Les clients ne sont pas d'accord avec cette explication.
— Croyez ce que vous voulez, dit le comte. Ce n’est pas le diable qui m’empêche de visiter ce château, c'est le temps!
N’est-ce pas dangereux de traiter les esprits comme cela? Les paroles du comte vont-elles amener une nouvelle catastrophe? Les mauvais esprits les entendent-ils? La voix va-t-elle parler une nouvelle fois?
Maître Koltz parle de la voix mystérieuse de l’auberge. Le comte hausse les épaules. Pour lui, la voix existe dans l'imagination des clients à cause des liqueurs du Roi Mathias. Quelques clients sortent de l’auberge, ils ne veulent pas rester plus longtemps avec ce jeune homme!
— Je vois que votre village a peur, dit le comte. J'ai la solution: demain je parlerai aux autorités de Karlsburg. Elles enverront des gendarmes qui arrêteront les malfaiteurs de votre château.

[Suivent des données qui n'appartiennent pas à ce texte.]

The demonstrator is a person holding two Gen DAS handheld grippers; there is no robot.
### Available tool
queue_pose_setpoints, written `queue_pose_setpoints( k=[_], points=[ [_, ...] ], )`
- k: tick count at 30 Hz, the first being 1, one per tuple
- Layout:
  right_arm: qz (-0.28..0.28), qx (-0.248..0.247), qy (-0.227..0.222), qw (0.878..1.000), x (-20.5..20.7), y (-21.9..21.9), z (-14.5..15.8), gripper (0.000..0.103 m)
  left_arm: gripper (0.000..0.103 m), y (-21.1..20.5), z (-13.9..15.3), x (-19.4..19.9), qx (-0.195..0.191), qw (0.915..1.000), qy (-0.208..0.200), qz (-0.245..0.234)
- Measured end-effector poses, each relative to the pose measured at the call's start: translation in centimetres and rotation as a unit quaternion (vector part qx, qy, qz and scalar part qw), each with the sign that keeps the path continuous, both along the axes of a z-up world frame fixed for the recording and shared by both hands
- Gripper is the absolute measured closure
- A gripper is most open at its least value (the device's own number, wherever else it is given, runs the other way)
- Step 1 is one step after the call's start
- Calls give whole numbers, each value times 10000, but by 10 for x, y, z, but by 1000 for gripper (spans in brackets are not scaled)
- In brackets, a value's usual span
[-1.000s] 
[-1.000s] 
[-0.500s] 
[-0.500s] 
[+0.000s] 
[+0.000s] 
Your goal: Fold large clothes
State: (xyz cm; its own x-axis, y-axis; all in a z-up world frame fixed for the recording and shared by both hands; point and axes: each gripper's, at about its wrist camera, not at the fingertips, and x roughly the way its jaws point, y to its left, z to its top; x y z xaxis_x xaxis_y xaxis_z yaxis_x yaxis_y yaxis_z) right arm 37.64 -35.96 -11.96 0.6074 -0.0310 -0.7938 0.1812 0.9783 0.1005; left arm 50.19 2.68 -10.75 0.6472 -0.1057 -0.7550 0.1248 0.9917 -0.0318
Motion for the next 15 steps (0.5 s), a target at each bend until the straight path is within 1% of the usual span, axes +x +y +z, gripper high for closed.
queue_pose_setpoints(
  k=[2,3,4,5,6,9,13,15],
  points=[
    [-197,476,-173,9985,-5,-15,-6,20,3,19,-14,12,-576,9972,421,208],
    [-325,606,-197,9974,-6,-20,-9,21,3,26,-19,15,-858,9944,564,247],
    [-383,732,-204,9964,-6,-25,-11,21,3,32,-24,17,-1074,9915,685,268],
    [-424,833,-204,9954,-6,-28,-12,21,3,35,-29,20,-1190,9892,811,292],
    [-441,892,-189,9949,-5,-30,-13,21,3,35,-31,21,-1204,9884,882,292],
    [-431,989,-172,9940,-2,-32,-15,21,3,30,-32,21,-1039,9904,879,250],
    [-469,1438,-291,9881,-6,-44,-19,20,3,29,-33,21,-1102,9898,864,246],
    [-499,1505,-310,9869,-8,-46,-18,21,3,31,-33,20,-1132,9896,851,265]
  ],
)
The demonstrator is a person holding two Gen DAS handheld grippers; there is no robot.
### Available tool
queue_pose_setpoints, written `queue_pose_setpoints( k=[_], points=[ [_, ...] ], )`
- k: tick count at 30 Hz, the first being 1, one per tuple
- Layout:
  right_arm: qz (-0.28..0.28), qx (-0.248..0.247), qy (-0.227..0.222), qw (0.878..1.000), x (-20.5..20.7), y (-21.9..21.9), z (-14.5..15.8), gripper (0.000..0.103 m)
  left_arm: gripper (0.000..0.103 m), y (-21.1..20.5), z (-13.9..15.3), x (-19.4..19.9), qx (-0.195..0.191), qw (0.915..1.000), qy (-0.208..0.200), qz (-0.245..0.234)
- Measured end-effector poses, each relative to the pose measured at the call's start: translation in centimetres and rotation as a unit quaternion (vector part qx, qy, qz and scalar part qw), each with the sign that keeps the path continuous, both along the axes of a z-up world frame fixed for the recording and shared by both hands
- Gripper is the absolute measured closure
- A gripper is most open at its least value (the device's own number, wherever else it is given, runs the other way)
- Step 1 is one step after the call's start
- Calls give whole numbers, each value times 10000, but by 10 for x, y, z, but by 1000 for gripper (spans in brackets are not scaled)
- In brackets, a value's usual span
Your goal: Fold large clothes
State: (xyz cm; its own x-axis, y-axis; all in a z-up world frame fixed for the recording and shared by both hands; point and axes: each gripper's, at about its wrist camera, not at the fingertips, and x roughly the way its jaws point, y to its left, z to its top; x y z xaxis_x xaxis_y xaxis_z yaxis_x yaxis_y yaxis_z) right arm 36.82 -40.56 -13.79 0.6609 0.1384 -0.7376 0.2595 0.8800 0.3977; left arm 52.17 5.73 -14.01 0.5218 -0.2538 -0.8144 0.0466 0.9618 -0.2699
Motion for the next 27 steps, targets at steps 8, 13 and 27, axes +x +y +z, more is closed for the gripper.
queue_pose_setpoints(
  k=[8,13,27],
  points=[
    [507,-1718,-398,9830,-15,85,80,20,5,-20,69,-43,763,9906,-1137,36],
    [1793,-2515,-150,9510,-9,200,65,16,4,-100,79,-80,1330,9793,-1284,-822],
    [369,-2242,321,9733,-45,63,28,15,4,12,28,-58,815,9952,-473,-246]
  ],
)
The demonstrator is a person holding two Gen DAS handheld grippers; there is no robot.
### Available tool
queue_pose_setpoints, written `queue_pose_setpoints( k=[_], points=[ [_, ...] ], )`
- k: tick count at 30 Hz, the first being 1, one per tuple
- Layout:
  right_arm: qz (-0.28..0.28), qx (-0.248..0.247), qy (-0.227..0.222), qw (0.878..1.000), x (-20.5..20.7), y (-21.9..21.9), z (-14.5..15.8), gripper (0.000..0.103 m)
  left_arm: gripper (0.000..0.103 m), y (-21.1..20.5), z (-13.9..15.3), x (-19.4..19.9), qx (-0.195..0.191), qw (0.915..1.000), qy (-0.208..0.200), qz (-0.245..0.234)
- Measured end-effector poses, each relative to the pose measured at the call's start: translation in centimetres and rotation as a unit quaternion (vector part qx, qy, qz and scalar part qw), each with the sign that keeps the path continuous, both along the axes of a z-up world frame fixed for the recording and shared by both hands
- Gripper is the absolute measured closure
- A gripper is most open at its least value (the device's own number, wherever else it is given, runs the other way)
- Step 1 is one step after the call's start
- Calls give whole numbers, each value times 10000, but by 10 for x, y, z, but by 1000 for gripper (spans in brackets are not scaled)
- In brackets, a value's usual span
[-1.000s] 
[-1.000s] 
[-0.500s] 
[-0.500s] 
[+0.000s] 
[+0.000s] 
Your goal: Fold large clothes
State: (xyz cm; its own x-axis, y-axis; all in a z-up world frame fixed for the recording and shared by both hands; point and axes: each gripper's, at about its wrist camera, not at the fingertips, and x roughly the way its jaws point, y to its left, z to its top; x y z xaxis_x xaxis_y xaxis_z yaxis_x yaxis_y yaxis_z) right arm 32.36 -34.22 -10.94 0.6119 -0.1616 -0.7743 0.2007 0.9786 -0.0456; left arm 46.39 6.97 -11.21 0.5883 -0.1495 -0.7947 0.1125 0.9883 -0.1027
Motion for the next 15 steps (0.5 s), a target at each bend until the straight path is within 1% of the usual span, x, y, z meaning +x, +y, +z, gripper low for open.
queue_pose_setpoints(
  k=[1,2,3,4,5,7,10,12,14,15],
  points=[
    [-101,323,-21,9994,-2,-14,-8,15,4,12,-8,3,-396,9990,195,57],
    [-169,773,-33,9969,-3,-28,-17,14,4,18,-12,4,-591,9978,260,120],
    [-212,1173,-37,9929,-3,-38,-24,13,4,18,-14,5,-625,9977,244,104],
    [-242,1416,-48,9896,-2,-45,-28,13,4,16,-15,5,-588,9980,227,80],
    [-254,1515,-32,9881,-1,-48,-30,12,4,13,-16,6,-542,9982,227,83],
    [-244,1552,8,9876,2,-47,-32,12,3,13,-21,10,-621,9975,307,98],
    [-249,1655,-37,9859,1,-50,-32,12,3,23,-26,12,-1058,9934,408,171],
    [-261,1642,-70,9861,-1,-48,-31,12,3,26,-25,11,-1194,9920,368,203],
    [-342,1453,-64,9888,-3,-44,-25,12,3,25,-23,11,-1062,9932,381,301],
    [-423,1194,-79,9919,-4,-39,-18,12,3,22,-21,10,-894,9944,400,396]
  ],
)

Les notables de Werst ne croient pas en cette solution: les gendarmes ne peuvent rien contre des êtres surhumains avec des pouvoirs surnaturels.
— Mais, au fait, dit le jeune comte, à qui appartient le château des Carpathes?
— À une ancienne famille du pays, la famille des barons de Gortz, répond Koltz.
— La famille du baron Rodolphe? s’écrie le comte.
— Oui.
— Vous savez ce qu’il est devenu?
— Non, il n’est plus au château depuis des années.
Franz de Télek devient tout blanc. Il répète d’une drôle de voix:
— Rodolphe de Gortz!
Chapitre 5.
C’était sa voix!
Les comtes de Télek appartiennent à une très ancienne famille de Roumanie. Mais, aujourd’hui, ils sont tous morts, à part le comte Franz de Télek.